[Opening Information shown section]

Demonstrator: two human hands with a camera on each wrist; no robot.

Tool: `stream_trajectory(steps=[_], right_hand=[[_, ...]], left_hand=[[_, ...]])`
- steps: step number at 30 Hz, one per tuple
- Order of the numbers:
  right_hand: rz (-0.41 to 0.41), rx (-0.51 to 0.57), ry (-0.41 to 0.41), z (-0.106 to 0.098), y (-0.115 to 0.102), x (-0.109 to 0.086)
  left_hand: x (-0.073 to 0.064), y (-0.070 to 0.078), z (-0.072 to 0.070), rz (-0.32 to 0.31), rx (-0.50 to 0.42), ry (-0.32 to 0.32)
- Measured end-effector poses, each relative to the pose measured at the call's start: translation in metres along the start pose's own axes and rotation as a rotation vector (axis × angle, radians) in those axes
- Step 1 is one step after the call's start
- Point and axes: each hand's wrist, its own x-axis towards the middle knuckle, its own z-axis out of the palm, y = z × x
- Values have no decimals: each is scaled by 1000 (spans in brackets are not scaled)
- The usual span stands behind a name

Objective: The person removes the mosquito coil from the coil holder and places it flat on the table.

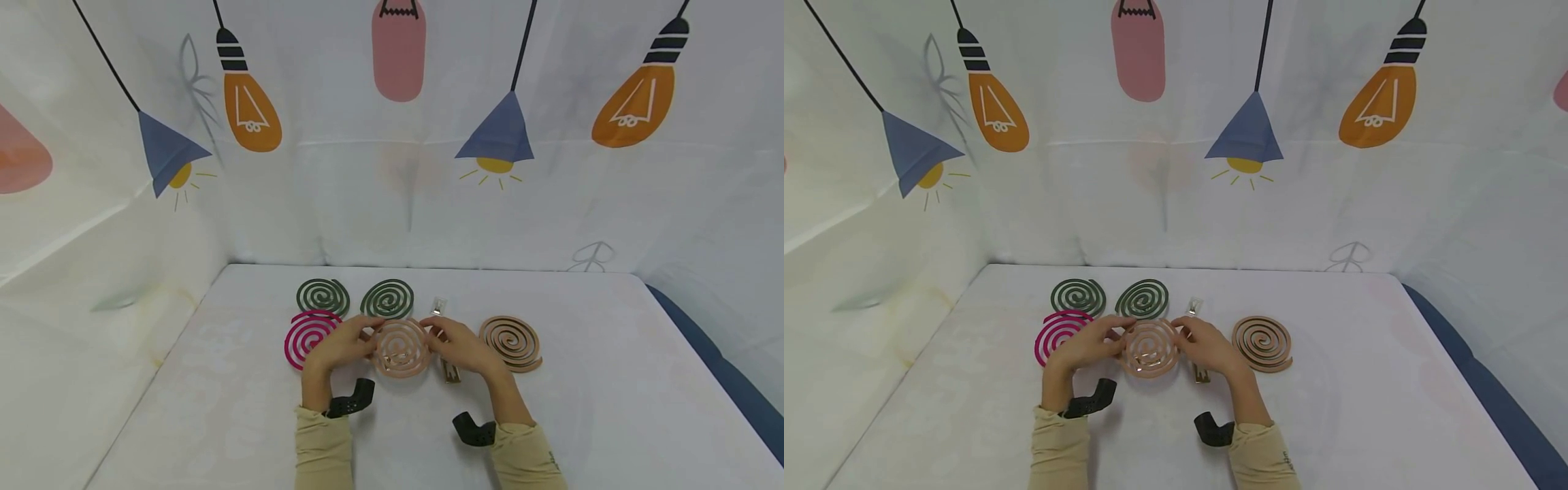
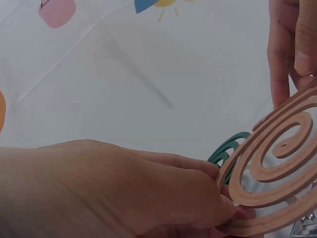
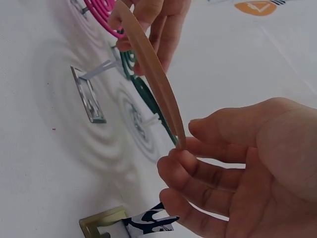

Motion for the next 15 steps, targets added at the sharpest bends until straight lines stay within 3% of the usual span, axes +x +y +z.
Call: stream_trajectory(steps=[15], right_hand=[[-3,19,65,-7,5,-2]], left_hand=[[7,8,5,29,101,39]])
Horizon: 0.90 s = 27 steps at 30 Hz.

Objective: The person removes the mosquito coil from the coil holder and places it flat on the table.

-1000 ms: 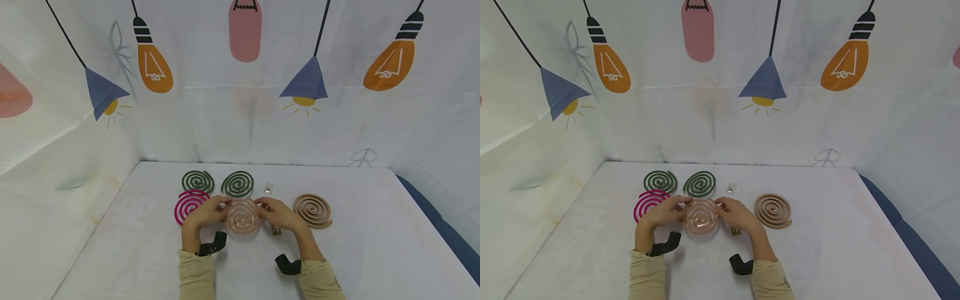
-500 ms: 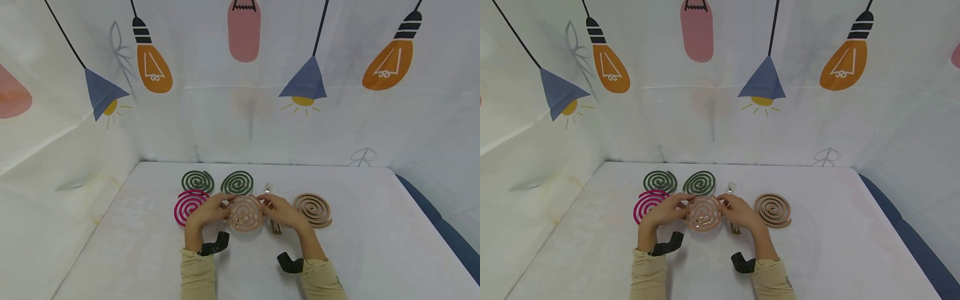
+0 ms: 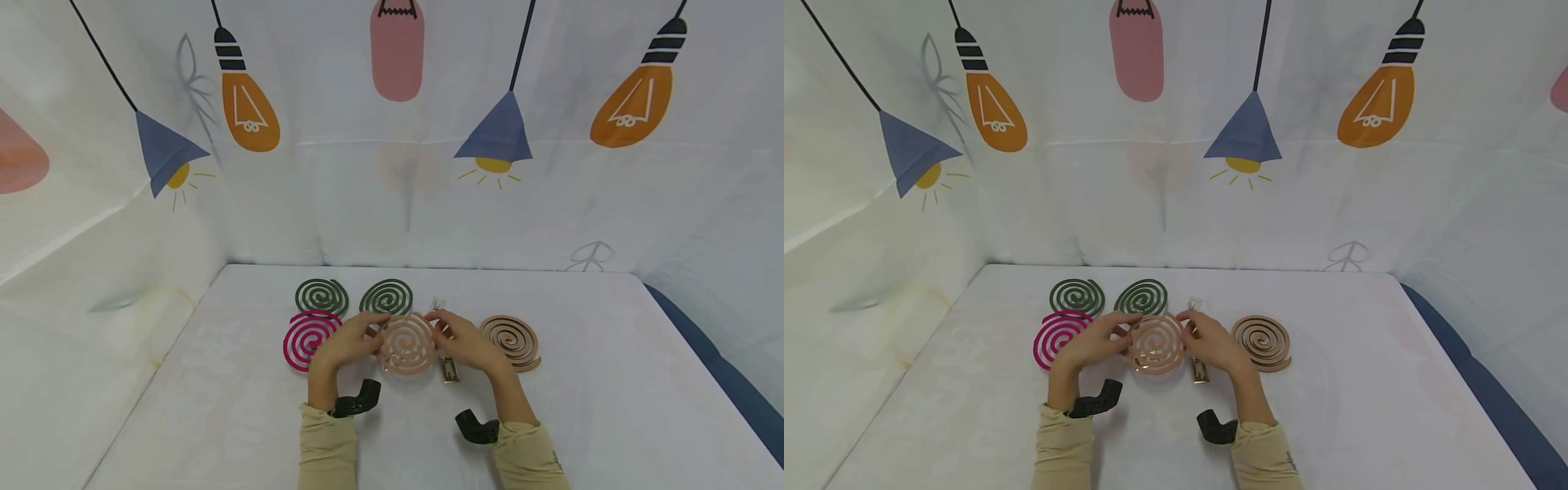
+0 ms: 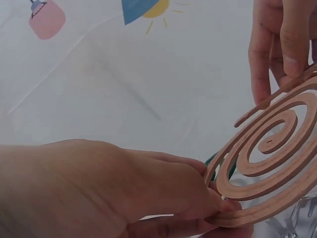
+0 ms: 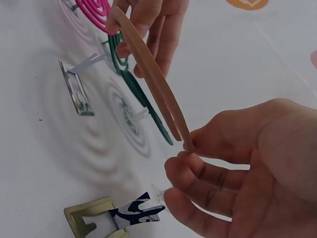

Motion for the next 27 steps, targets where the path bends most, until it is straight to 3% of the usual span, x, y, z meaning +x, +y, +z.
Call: stream_trajectory(steps=[8,13,27], right_hand=[[47,25,4,-6,0,-2],[48,35,9,-11,3,-4],[68,28,64,-20,7,-8]], left_hand=[[6,3,6,45,-58,-3],[13,5,12,75,-33,-3],[19,19,20,64,-2,33]])
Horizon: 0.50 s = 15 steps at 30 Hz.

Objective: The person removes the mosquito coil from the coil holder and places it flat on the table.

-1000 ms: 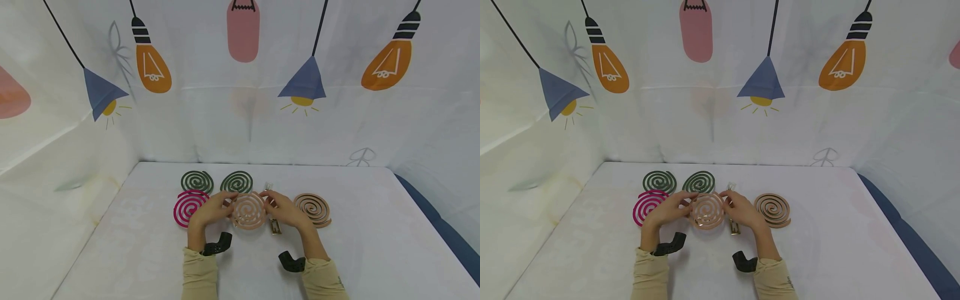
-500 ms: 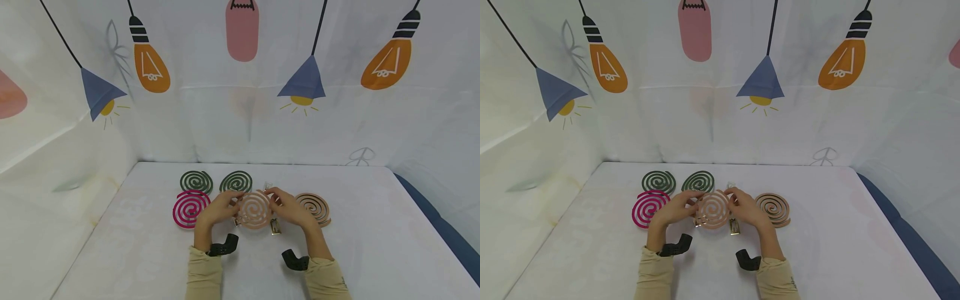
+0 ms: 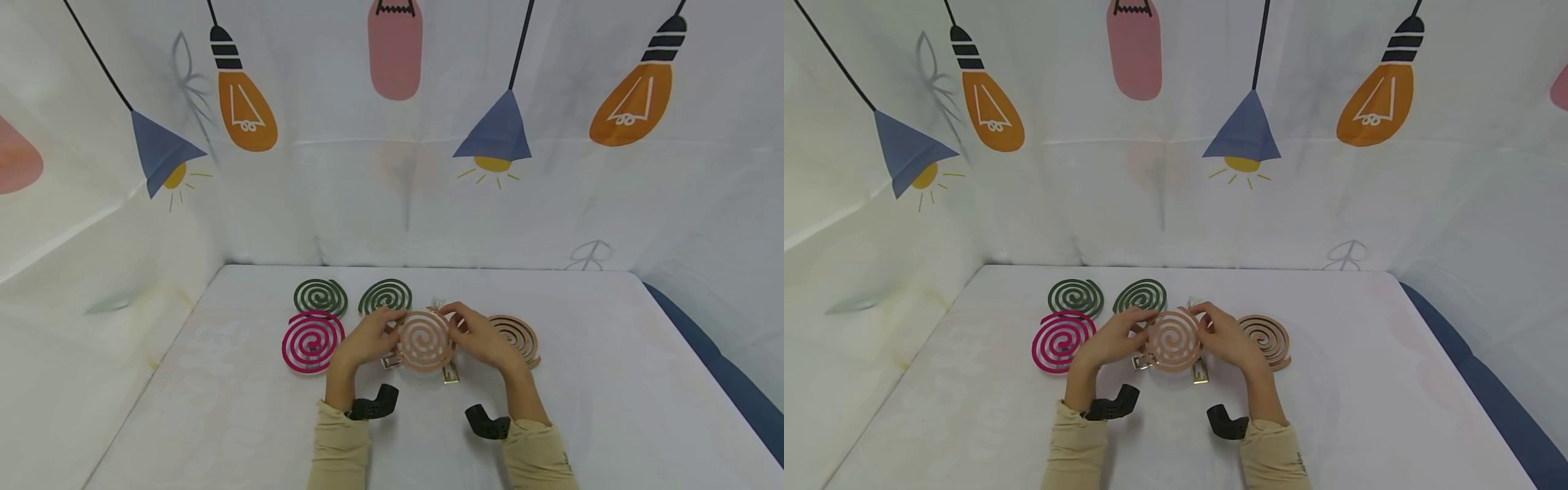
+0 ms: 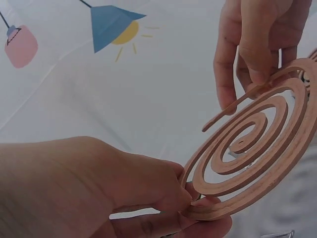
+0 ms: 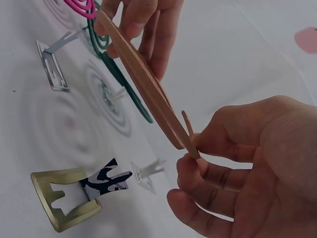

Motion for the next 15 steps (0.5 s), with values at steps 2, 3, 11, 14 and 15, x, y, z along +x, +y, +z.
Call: stream_trajectory(steps=[2,3,11,14,15], right_hand=[[10,8,2,0,0,-1],[14,12,4,-1,1,-1],[34,30,8,-5,5,-2],[34,28,14,-7,5,-3],[35,29,12,-7,5,-3]], left_hand=[[1,1,1,-3,16,6],[2,1,2,-1,31,12],[7,6,5,9,111,62],[8,8,6,-3,75,53],[8,8,7,-5,63,50]])
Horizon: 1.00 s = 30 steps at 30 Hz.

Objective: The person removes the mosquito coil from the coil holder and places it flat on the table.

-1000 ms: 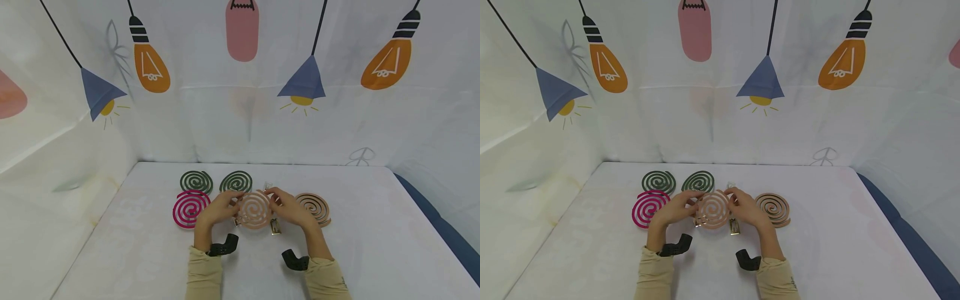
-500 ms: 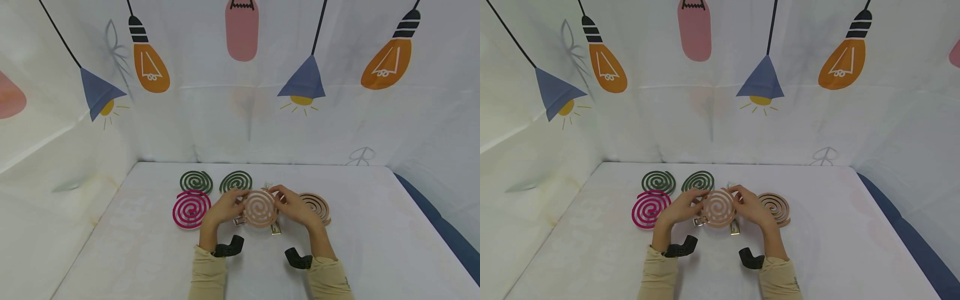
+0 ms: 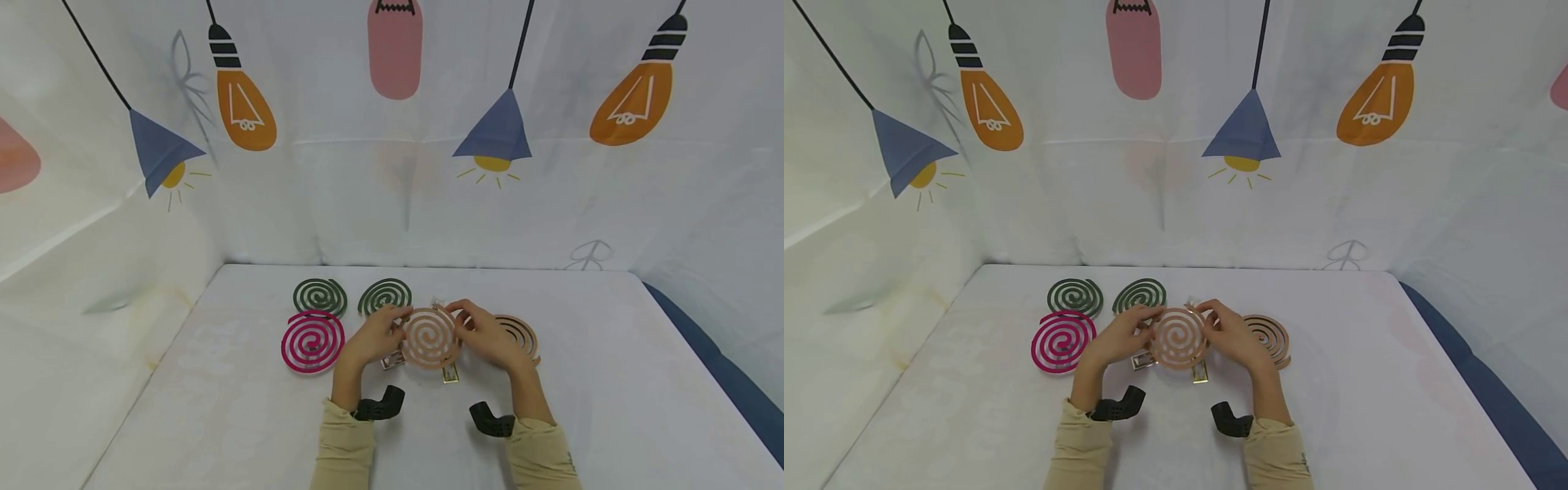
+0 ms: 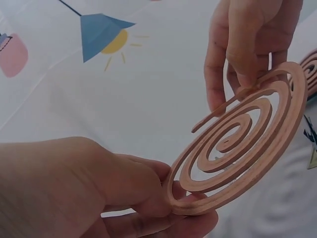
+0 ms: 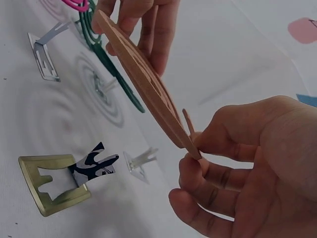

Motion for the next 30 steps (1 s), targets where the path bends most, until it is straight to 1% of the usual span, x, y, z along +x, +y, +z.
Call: stream_trajectory(steps=[3,5,11,15,21,26,30], right_hand=[[5,7,4,-1,-1,-1],[10,6,8,-1,0,-1],[52,-5,38,-3,1,-2],[47,-3,47,-6,2,-3],[26,-37,58,-9,5,-4],[-2,-51,61,-11,8,-4],[-1,-48,64,-12,9,-4]], left_hand=[[0,0,1,-9,-45,-11],[0,-1,2,-12,-59,-13],[3,-3,6,-6,-45,2],[6,-4,8,0,-43,4],[8,-3,11,5,-58,10],[8,-3,13,-22,-111,3],[9,-2,15,-46,-131,37]])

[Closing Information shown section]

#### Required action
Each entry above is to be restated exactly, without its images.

#### Problem solution
Demonstrator: two human hands with a camera on each wrist; no robot.

Tool: `stream_trajectory(steps=[_], right_hand=[[_, ...]], left_hand=[[_, ...]])`
- steps: step number at 30 Hz, one per tuple
- Order of the numbers:
  right_hand: rz (-0.41 to 0.41), rx (-0.51 to 0.57), ry (-0.41 to 0.41), z (-0.106 to 0.098), y (-0.115 to 0.102), x (-0.109 to 0.086)
  left_hand: x (-0.073 to 0.064), y (-0.070 to 0.078), z (-0.072 to 0.070), rz (-0.32 to 0.31), rx (-0.50 to 0.42), ry (-0.32 to 0.32)
- Measured end-effector poses, each relative to the pose measured at the call's start: translation in metres along the start pose's own axes and rotation as a rotation vector (axis × angle, radians) in those axes
- Step 1 is one step after the call's start
- Point and axes: each hand's wrist, its own x-axis towards the middle knuckle, its own z-axis out of the palm, y = z × x
- Values have no decimals: each is scaled by 1000 (spans in brackets are not scaled)
- The usual span stands behind a name

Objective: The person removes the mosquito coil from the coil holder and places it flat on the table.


Motion for the next 15 steps, targets added at the sharpest bends until straight lines stay within 3% of the usual span, axes +x +y +z.
Call: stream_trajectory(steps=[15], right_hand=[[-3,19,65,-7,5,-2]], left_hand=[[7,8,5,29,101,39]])
Horizon: 0.90 s = 27 steps at 30 Hz.

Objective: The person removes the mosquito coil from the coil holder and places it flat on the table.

-1000 ms: 
-500 ms: 
+0 ms: 
+0 ms: 
+0 ms: 

Motion for the next 27 steps, targets where the path bends most, until it is straight to 3% of the usual span, x, y, z meaning +x, +y, +z.
Call: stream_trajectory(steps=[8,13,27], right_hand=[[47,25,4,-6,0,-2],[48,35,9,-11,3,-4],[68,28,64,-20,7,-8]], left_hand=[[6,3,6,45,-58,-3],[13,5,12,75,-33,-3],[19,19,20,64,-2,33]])
Horizon: 0.50 s = 15 steps at 30 Hz.

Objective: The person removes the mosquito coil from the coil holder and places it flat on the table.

-1000 ms: 
-500 ms: 
+0 ms: 
+0 ms: 
+0 ms: 

Motion for the next 15 steps (0.5 s), with values at steps 2, 3, 11, 14 and 15, x, y, z along +x, +y, +z.
Call: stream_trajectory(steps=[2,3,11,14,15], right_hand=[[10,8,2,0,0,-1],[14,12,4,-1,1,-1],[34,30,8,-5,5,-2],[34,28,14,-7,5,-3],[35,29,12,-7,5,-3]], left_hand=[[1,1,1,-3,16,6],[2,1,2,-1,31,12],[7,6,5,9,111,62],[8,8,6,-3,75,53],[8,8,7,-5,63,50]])
Horizon: 1.00 s = 30 steps at 30 Hz.

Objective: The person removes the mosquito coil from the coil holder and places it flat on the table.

-1000 ms: 
-500 ms: 
+0 ms: 
+0 ms: 
+0 ms: 

Motion for the next 30 steps (1 s), targets where the path bends most, until it is straight to 1% of the usual span, x, y, z along +x, +y, +z.
Call: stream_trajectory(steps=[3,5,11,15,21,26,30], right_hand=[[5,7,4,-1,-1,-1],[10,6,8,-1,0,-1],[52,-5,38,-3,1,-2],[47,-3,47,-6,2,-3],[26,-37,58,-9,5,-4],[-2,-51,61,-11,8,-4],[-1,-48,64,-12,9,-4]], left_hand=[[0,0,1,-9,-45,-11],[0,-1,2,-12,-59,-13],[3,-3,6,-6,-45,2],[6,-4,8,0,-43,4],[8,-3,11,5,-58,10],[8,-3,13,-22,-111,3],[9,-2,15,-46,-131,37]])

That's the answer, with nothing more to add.